Friday, September 14, 2007

Processing Fixed-Length Records

Here's a trick to save memory when reading very large files of fixed-length-records into memory when using a scripting language. Especially those that use garbage collection. For an overview of how scripting language use memory, see my last post

For an example, we'll use the most excellent OpenStreetMap project to convert US Census TIGER data

In this case they have to read several different fix-length-format files into memory and index them (meaning, everything stays in memory). For the Tiger RT1 file, each line is 230 characters containing 45 fields! The current converter is in ruby. The code snippet below is the string offset (+1) and the length of the field. Eeeck.

    RT1_fields = {
      :rs => [1,1],
      :version => [2,5],
      :tlid => [6, 10],
      :side1 => [16, 1],
      :source => [17, 1],
      :fedirp => [18, 2],
      :fename => [20, 30],
      :fetype => [50, 4],
      :fedirs => [54, 2],
      :cfcc => [56, 3],
      :fraddl => [59, 11],
      :toaddl => [70, 11],
      :fraddr => [81, 11],
      :toaddr => [92, 11],
      :friaddl => [103, 1],
      :toaiddl => [104, 1],
      :friaddr => [105, 1],
      :toiaddr => [106, 1],
      :zipl => [107, 5],
      :zipr => [112, 5],
      :aianhhfpl => [117, 5],
      :aianhhfpr => [122, 5],
      :aihhtlil => [127, 1],
      :aihhtlir => [128, 1],
      :census1 => [129, 1],
      :census2 => [130, 1],
      :statel => [131, 2],
      :stater => [133, 2],
      :countyl => [135, 3],
      :countyr => [138, 3],
      :cousubl => [141, 5],
      :cousubr => [146, 5],
      :submcdl => [141, 5],
      :submcdr => [151, 5],
      :placel => [161, 5],
      :placer => [166, 5],
      :tractl => [171, 6],
      :tractr => [177, 6],
      :blockl => [183, 4],
      :blockr => [187, 4],
      :frlong => [191, 10],
      :frlat => [201, 9],
      :tolong => [210, 10],
      :tolat => [220, 9]
    }

Immediate Lookup

To read an entire file of this and index by the :tlid you could do something like this where you chop up each line and put into a hash table immediately:

class RT1
    def initialize(line)
      RT1_fields.each |key, slice|
         start = slice[0] -1
         len = slice[1]
         @data[key] = line[start, len] 
    end

    def [] key
      @data[key]
    end
end

# ...
fp.each_line do |line|
  record = RT1.new(line)
  id = record[:tlid]
  @database[id] = record
end

Uhhh, I'm sure there is a more elegant way to do this in ruby by using object properties, but you get the idea.

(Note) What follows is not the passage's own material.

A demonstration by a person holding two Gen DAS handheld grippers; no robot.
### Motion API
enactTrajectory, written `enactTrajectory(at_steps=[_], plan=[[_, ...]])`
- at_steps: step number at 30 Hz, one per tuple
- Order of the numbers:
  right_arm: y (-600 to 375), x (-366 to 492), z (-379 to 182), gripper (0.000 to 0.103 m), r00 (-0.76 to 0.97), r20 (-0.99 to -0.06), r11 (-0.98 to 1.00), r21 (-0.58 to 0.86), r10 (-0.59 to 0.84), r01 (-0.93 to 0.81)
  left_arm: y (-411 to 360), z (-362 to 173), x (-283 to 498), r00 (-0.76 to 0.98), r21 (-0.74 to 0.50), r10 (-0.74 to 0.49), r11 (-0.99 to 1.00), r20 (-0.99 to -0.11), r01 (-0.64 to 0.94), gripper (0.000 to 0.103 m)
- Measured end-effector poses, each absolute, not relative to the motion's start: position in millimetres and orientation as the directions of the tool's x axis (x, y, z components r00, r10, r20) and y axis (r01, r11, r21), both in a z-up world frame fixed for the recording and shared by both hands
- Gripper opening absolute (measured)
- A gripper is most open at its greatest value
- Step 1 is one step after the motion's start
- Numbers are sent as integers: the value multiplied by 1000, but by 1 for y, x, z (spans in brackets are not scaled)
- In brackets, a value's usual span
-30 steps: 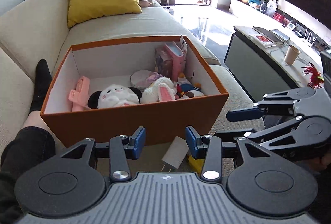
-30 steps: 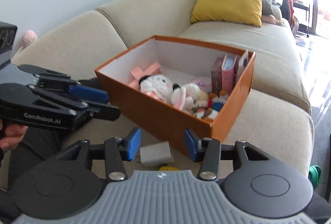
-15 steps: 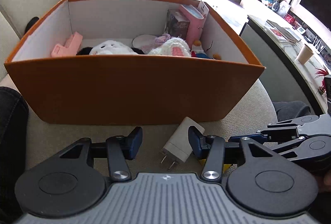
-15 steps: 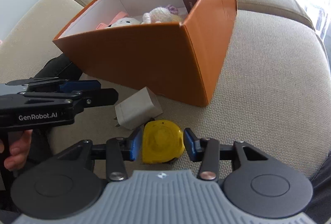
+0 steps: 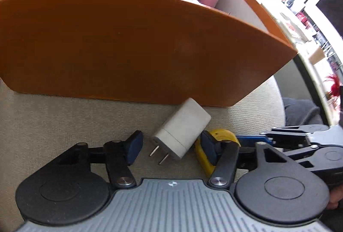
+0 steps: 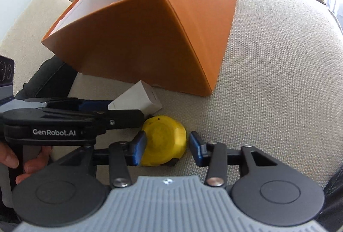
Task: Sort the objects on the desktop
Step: 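Grasp white charger with left gripper while right grasps yellow tape measure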
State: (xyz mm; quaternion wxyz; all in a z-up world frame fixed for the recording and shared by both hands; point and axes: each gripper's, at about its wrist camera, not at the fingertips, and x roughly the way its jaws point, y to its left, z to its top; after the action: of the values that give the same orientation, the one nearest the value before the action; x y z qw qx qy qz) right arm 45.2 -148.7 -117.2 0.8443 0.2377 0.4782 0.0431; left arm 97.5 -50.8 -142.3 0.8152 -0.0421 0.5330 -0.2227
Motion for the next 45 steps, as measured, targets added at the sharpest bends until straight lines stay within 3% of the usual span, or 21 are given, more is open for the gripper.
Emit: enactTrajectory(at_steps=[3, 4, 10, 14, 19, 22, 27, 28, 31, 35, 40, 45], plan=[[-147, 42, -116, 44, 545, -779, 879, 453, 309, 149, -51, -140, 94, 341, -293, -397, 901, -852, 319, 64], [-146, 40, -115, 43, 550, -777, 881, 450, 306, 147, -52, -139, 93, 345, -289, -401, 898, -849, 333, 57], [-142, 27, -101, 26, 581, -755, 879, 457, 304, 133, -56, -131, 77, 395, -162, -327, 903, -859, 397, 55], [-124, 22, -90, 23, 573, -765, 913, 402, 294, 68, -66, -129, 60, 453, 11, -256, 862, -854, 507, 56], [-98, 22, -82, 23, 550, -791, 951, 308, 269, -22, -64, -126, 49, 495, 76, -264, 821, -828, 565, 56], [-108, 32, -89, 24, 523, -794, 939, 342, 309, -36, -66, -125, 46, 489, 63, -292, 807, -822, 587, 47], [-123, 47, -110, 26, 488, -774, 874, 484, 404, 43, -63, -125, 42, 469, 12, -314, 821, -826, 570, 47], [-126, 49, -116, 32, 473, -776, 858, 507, 417, 75, -62, -125, 41, 473, 20, -309, 821, -825, 571, 45], [-131, 49, -125, 35, 469, -765, 829, 548, 442, 110, -58, -123, 37, 472, 5, -312, 831, -825, 557, 45], [-129, 48, -121, 26, 486, -747, 817, 566, 454, 108, -52, -117, 35, 470, -19, -309, 850, -827, 527, 44], [-109, 42, -100, 23, 514, -770, 890, 456, 377, 30, -39, -105, 39, 470, -42, -292, 881, -833, 471, 38], [-83, 42, -78, 22, 572, -801, 982, 182, 175, -45, -28, -104, 44, 435, -81, -273, 908, -858, 411, 38]])
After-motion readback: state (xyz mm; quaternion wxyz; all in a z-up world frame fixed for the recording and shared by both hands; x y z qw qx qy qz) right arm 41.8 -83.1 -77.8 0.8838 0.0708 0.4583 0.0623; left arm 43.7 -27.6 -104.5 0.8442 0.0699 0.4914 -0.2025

There is nothing wrong this this approach. It only becomes a problem when you run out of memory and start swapping

The issue here is that each record causes 45 objects to be created. With a large file, you'll be creating zillions of objects. No matter what scripting language you use, the overhead is going to be pretty large. I don't know the exact value, but I'm sure each object has at least 4 bytes of book keeping. In our case that's almost as large as the actual data!

And in a garbage collected language such as ruby, java, or javascript, it's going to have pause, and touch every one of these objects to figure out if they can deleted or not. That means slow.

(NOTE: This is just an example. The OSM project actually used a more sophicated version of this.)

Deferred Lookup

The trick to save memory is to be lazy and just store the raw string, and extract the right field when requested.

class RT1
    def initialize(line)
        @line = line
    end

    def [] key
      sliceval = RT1_fields[key]
      # minus one since the s
      @line[sliceval[0]-1, sliceval[1]]
    end
end

# ...
fp.each_line do |line|
  record = RT1.new(line)

  # lazy lookup of id
  id = record[:tlid]

  @database[id] = record
end

The cost of doing a single hash lookup and string slice is pretty close to 0, so performance shouldn't be much of an issue. It will be a bit slower, but the big benefit is we dropped the number of long-lived objects per record from 46 to 2. That's going to make the garbage collect much happer, and since we have fewer objects, we have less overhead, which means we use less memory.

For large TIGER datasets, this technique drops memory usage by hundreds of megabytes!

Tuesday, September 11, 2007

Scripting Languages and Memory Management

One of the great benefits of using a scripting language (and Java) is that memory management is done for you. You make new objects, and magically they get zapped when they are no longer needed.

Most of the time.

While normally everything works well, there are times when you scale up or have complicated data structures when the scripting language needs a little help.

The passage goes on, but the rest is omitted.